Lines before the one containing "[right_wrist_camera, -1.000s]" are excluded; retype that line and all remaining lines of the material exactly.
****
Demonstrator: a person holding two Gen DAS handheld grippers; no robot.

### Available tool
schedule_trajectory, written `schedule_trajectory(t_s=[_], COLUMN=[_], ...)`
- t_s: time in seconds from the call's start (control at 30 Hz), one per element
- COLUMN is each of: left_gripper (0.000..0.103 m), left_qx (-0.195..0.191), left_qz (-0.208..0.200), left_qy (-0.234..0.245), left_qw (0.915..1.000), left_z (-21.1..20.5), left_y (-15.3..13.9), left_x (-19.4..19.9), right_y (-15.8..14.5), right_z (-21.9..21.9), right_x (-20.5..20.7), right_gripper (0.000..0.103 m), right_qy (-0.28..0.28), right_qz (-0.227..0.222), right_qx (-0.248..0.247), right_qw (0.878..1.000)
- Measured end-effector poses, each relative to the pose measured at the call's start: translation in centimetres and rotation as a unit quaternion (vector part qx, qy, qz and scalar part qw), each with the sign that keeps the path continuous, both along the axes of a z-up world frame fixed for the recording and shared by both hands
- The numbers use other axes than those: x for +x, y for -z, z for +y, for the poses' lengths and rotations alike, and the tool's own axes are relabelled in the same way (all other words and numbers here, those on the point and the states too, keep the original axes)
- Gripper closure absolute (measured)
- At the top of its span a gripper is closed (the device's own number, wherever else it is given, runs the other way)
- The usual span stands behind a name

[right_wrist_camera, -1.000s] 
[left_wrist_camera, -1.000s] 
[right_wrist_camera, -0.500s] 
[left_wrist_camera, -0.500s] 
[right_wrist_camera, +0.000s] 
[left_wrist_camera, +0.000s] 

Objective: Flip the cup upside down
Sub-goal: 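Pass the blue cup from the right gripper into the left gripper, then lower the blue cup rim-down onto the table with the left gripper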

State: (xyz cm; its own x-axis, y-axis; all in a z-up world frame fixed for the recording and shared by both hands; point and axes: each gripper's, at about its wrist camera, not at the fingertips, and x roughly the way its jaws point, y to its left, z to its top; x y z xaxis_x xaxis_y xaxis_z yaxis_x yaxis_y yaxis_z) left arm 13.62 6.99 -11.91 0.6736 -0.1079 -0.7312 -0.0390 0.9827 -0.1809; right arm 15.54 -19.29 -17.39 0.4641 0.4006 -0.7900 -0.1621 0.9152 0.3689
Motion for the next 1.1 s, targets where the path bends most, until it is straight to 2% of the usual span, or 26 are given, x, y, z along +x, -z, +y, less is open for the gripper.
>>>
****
= Response area =
[right_wrist_camera, -1.000s] 
[left_wrist_camera, -1.000s] 
[right_wrist_camera, -0.500s] 
[left_wrist_camera, -0.500s] 
[right_wrist_camera, +0.000s] 
[left_wrist_camera, +0.000s] 

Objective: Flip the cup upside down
Sub-goal: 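Pass the blue cup from the right gripper into the left gripper, then lower the blue cup rim-down onto the table with the left gripper
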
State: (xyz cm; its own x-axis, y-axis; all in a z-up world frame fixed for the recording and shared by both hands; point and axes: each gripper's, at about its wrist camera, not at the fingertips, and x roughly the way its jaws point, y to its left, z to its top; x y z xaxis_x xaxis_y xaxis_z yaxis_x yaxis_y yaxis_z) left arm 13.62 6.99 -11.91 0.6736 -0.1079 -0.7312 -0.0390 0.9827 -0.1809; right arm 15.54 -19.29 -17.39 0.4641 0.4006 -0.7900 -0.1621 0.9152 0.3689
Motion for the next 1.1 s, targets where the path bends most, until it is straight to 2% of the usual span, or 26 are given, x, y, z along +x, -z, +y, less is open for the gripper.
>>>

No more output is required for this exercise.